Privacy has become one of the most important critical topics in data today. It is more than how do we ingest and consume data but the important factors about how you protect your customer’s rights while balancing the business need. In our session, we will bring CTO, Privacera, Don Bosco Durai together with Northwestern Mutual to detail an important use case in privacy and then show how to scale Privacy with a focus on the business needs. We will make the ability to scale effortless.
Aaron Colcord: Hi, welcome to our session on Scaling Privacy with Apache Spark. My name’s Aaron Colcord. I’m the Senior Director of Engineering at Northwestern Mutual and I’d like to introduce you to Don Bosco, the CTO and Co-Founder of Privacera. Let’s just jump in, take a look at our agenda, and what we’re going to cover today.
We’re first going to cover a little bit of our background, our respective companies and our backgrounds, and why we’re coming here together to speak with you today. We’re going to talk, “Why privacy, security, and compliance?” Why is that important? We’ll talk about our respective approaches. We’ll begin to pace out, “What is an ideal problem solve for those complex problems?” Then we’re going to try to bring real life and actually try to bring it all together, tie it together, with something that we can use.
So my background, I work for Northwestern Mutual. We’re engaged in building an enterprise scale, unified framework for bringing data together in a democratized way. Our company has a very long, respected history of about 160 years. Compliance, privacy, and security, they’re extremely important to us, as almost cornerstones. We are now at the intersection of, “How do you make agile data play along with compliant data?”

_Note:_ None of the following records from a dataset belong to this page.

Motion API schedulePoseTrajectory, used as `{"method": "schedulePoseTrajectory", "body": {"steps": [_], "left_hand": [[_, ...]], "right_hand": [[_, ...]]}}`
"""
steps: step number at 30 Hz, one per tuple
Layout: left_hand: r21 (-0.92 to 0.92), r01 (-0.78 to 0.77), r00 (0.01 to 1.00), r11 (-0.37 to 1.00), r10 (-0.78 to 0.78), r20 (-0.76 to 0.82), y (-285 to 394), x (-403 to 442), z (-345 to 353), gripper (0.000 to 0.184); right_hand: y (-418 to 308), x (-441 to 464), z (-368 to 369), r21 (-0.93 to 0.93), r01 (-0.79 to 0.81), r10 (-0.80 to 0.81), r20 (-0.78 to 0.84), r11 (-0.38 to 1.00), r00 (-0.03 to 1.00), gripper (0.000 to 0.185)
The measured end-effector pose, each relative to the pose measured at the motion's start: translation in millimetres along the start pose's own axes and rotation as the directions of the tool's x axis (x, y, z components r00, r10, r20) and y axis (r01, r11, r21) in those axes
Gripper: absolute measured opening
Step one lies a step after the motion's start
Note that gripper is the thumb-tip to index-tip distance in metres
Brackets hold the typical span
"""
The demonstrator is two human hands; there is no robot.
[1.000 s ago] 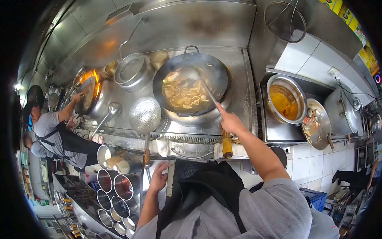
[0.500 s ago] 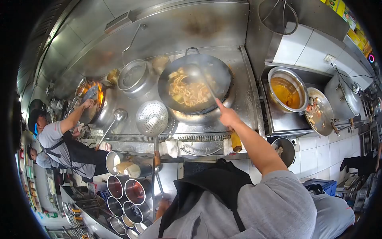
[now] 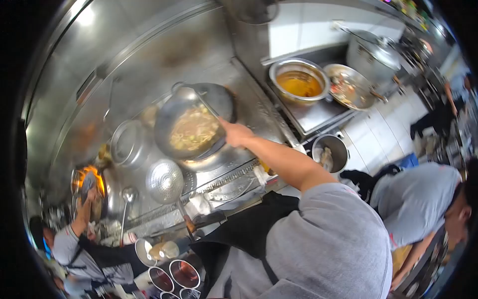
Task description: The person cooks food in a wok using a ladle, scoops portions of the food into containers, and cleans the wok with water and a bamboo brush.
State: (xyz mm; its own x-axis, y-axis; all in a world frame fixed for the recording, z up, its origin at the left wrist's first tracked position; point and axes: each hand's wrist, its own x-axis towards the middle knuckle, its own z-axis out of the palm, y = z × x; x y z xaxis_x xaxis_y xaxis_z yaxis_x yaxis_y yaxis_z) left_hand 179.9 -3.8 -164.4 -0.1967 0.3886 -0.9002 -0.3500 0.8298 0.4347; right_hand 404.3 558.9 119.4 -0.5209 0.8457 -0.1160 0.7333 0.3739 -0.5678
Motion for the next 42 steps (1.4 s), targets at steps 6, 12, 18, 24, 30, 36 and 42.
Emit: {"method": "schedulePoseTrajectory", "body": {"steps": [6, 12, 18, 24, 30, 36, 42], "left_hand": [[0.093, -0.033, 0.999, 0.995, 0.031, 0.018, 73, 18, -21, 0.037], [0.141, -0.062, 0.997, 0.988, 0.056, 0.047, 88, 17, -37, 0.038], [0.150, -0.019, 0.999, 0.988, 0.013, 0.041, 71, 11, -46, 0.039], [0.152, 0.006, 1.000, 0.988, -0.009, 0.016, 59, 0, -55, 0.040], [0.163, 0.006, 1.000, 0.987, -0.006, -0.002, 58, -9, -58, 0.041], [0.154, -0.010, 0.999, 0.988, 0.015, -0.037, 62, -26, -60, 0.042], [0.164, 0.008, 0.998, 0.987, 0.002, -0.063, 68, -35, -59, 0.044]], "right_hand": [[-15, -23, 34, 0.166, -0.225, 0.191, 0.201, 0.960, 0.961, 0.085], [-7, -59, -4, 0.458, -0.029, -0.076, 0.209, 0.888, 0.975, 0.084], [5, -46, 6, 0.141, -0.069, 0.082, -0.093, 0.988, 0.992, 0.086], [-16, -77, 27, 0.550, -0.227, 0.081, 0.277, 0.803, 0.957, 0.085], [-13, -78, -14, 0.703, -0.158, -0.046, 0.263, 0.693, 0.964, 0.085], [-31, -34, -23, 0.280, -0.165, 0.153, 0.062, 0.946, 0.986, 0.085], [-33, -25, 20, 0.151, -0.190, 0.154, 0.223, 0.970, 0.963, 0.091]]}}
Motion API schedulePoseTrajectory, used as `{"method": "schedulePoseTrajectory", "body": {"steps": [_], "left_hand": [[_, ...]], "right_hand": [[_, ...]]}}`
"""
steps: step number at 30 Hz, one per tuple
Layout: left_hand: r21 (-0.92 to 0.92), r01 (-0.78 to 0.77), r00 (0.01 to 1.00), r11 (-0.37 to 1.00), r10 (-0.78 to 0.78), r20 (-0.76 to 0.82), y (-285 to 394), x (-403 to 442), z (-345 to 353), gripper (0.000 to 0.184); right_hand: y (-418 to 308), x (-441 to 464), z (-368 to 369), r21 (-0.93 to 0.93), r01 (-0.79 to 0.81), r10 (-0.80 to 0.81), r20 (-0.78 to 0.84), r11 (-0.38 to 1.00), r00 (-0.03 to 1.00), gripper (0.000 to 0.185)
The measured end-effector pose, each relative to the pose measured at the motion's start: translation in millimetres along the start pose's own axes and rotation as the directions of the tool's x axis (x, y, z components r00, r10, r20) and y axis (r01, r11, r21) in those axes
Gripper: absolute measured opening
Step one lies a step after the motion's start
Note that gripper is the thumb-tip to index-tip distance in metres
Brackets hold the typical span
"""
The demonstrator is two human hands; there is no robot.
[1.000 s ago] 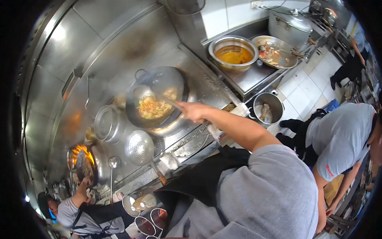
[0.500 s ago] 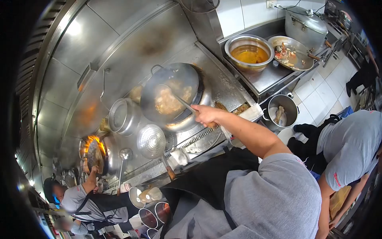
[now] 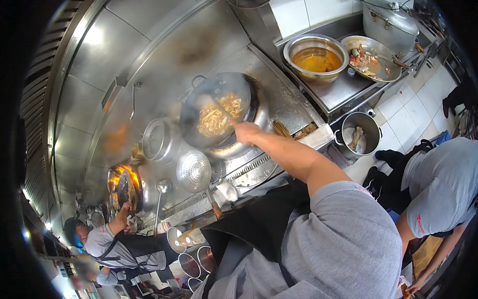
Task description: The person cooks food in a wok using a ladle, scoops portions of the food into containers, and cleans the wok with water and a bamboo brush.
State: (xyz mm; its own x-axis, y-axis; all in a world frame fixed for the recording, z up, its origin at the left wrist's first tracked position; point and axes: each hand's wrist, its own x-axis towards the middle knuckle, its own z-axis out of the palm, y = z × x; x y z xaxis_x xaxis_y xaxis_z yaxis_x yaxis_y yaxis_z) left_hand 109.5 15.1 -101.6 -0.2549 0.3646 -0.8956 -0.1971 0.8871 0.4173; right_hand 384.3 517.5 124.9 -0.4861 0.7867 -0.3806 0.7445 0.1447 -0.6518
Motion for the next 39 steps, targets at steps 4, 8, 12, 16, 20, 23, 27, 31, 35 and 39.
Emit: {"method": "schedulePoseTrajectory", "body": {"steps": [4, 8, 12, 16, 20, 23, 27, 31, 35, 39], "left_hand": [[-0.003, -0.003, 1.000, 1.000, 0.003, -0.001, 2, 4, 7, 0.044], [-0.007, -0.019, 1.000, 1.000, 0.019, 0.012, 2, 9, 25, 0.045], [0.005, -0.042, 0.998, 0.999, 0.042, 0.036, -8, 14, 44, 0.046], [0.045, -0.052, 0.997, 0.998, 0.049, 0.054, -30, 18, 49, 0.047], [0.084, -0.050, 0.997, 0.995, 0.045, 0.062, -46, 27, 47, 0.048], [0.101, -0.046, 0.998, 0.994, 0.041, 0.055, -50, 37, 43, 0.048], [0.036, -0.006, 1.000, 0.999, 0.005, 0.026, -32, 51, 48, 0.049], [-0.078, -0.030, 0.999, 0.996, 0.032, 0.017, 23, 34, 72, 0.048], [-0.042, -0.061, 0.998, 0.997, 0.061, 0.017, 71, 20, 92, 0.046], [-0.032, -0.095, 0.995, 0.995, 0.096, 0.036, 86, 20, 100, 0.044]], "right_hand": [[19, -13, 14, -0.285, 0.228, -0.223, 0.049, 0.931, 0.974, 0.088], [50, -53, -36, -0.534, 0.318, -0.252, 0.195, 0.784, 0.948, 0.073], [113, -46, -97, -0.747, 0.293, -0.262, 0.164, 0.597, 0.951, 0.068], [123, -66, -151, -0.794, 0.251, -0.371, 0.034, 0.554, 0.928, 0.078], [75, -141, -197, -0.749, 0.218, -0.382, -0.050, 0.625, 0.923, 0.075], [49, -181, -225, -0.770, 0.155, -0.251, -0.007, 0.619, 0.968, 0.071], [59, -150, -191, -0.777, 0.195, -0.160, 0.123, 0.598, 0.980, 0.075], [76, -89, -115, -0.658, 0.183, -0.115, 0.145, 0.731, 0.983, 0.077], [64, -39, -73, -0.607, 0.255, -0.234, 0.116, 0.752, 0.965, 0.080], [78, 54, -73, -0.506, 0.307, -0.286, 0.121, 0.806, 0.951, 0.081]]}}
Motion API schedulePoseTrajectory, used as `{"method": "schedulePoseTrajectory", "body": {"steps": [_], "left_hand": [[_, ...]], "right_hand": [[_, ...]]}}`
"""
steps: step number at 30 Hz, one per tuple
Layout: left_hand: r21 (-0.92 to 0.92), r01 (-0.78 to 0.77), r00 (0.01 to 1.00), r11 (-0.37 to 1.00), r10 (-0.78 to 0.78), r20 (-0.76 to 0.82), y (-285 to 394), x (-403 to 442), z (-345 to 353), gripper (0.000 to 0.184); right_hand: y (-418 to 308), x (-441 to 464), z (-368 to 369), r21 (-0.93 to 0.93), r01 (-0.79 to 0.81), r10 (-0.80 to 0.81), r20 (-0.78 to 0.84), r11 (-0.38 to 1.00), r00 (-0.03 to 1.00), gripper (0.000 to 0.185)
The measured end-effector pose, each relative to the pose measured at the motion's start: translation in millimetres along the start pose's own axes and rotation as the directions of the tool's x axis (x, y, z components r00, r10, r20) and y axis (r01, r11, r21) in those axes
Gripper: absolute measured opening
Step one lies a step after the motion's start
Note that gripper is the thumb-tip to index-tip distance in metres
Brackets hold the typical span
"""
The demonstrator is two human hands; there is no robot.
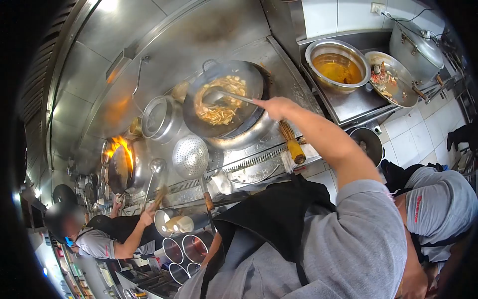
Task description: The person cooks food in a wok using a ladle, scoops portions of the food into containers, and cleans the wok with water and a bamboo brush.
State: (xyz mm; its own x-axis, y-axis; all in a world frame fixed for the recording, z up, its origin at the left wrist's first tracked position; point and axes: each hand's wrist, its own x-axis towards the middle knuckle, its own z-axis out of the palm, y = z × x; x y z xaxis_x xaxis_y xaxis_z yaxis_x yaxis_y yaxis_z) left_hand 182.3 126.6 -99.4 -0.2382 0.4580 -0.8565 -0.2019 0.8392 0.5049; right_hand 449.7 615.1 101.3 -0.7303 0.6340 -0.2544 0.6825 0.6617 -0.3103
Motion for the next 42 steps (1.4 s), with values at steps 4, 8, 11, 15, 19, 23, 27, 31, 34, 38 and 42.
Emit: {"method": "schedulePoseTrajectory", "body": {"steps": [4, 8, 11, 15, 19, 23, 27, 31, 34, 38, 42], "left_hand": [[-0.018, -0.005, 1.000, 1.000, 0.005, 0.015, -24, 9, -6, 0.042], [-0.048, 0.029, 0.999, 0.998, -0.027, 0.034, -73, 15, -21, 0.040], [-0.047, 0.053, 0.997, 0.997, -0.050, 0.062, -104, 22, -34, 0.038], [-0.048, 0.068, 0.994, 0.997, -0.063, 0.093, -127, 25, -46, 0.037], [-0.053, 0.057, 0.994, 0.997, -0.051, 0.098, -130, 26, -58, 0.035], [-0.071, 0.044, 0.993, 0.997, -0.036, 0.109, -133, 26, -60, 0.033], [-0.071, 0.020, 0.990, 0.997, -0.010, 0.139, -138, 27, -67, 0.031], [-0.129, -0.024, 0.977, 0.991, 0.050, 0.206, -155, 29, -70, 0.030], [-0.198, -0.051, 0.957, 0.979, 0.104, 0.272, -168, 28, -76, 0.029], [-0.034, -0.022, 0.992, 0.999, 0.026, 0.123, -172, 16, -72, 0.030], [0.090, -0.196, 0.973, 0.977, 0.182, 0.142, -221, 52, -78, 0.030]], "right_hand": [[-27, -1, 50, 0.241, -0.190, 0.216, -0.085, 0.952, 0.973, 0.084], [-122, -76, 32, 0.646, -0.391, 0.318, 0.234, 0.655, 0.919, 0.085], [-119, -65, 39, 0.967, -0.253, 0.009, 0.253, -0.012, 0.967, 0.080], [-91, -16, 28, 0.950, -0.278, 0.022, 0.284, -0.142, 0.959, 0.079], [-102, -9, 74, 0.677, -0.202, 0.248, 0.030, 0.708, 0.968, 0.084], [-119, -65, 61, 0.781, -0.213, 0.220, 0.099, 0.587, 0.970, 0.083], [-90, -51, 9, 0.954, -0.242, 0.068, 0.234, 0.175, 0.970, 0.079], [-101, -29, 29, 0.619, -0.071, 0.236, -0.189, 0.782, 0.953, 0.083], [-148, -61, 7, 0.488, -0.430, 0.448, 0.086, 0.760, 0.890, 0.082], [-113, -45, 82, 0.637, -0.175, 0.256, -0.036, 0.750, 0.966, 0.078], [-64, -77, 81, 0.315, -0.062, 0.116, -0.158, 0.947, 0.981, 0.077]]}}
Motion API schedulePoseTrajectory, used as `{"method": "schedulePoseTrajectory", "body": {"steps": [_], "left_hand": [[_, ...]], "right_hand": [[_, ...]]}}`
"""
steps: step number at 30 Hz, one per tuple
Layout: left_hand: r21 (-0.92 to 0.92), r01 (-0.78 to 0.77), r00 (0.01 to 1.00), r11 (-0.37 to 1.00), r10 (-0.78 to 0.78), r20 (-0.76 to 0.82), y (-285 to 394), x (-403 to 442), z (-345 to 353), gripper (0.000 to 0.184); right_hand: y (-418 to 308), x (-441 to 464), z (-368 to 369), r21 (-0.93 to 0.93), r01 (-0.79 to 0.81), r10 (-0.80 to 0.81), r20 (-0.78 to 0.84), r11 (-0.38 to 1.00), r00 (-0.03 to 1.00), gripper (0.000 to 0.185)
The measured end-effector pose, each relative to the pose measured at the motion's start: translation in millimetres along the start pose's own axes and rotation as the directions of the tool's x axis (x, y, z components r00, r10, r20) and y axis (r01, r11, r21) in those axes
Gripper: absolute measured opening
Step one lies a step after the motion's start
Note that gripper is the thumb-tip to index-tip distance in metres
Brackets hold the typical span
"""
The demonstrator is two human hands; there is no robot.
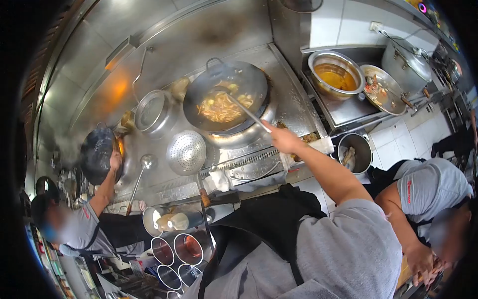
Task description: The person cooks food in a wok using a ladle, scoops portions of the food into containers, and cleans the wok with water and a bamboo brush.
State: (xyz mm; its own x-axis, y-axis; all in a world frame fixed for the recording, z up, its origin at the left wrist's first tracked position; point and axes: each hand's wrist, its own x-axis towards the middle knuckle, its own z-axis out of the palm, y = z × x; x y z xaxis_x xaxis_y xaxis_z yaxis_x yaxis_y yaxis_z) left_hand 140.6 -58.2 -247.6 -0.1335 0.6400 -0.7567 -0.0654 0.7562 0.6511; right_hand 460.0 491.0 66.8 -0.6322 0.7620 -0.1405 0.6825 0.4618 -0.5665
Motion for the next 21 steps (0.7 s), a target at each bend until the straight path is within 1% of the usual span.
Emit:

Don Bosco Durai: I am Don Bosco Durai. I am the CTO and Co-Founder of Privacera. At Privacera, we are doing security and governance in the cloud for the open data ecosystem. We have built our solution on top of Apache Ranger, which provides centralized access management for all the services in the cloud, which includes traditional Databricks workspaces, Databricks SQL Analytics, S3, ADLS, Redshift, Snowflake, and others. We also do automated discovery of sensitive information in the cloud. We can use this classification for access control and encryption, based on classification. I’m also the PMC member and committer of the project, Apache Ranger. Aaron, back to you.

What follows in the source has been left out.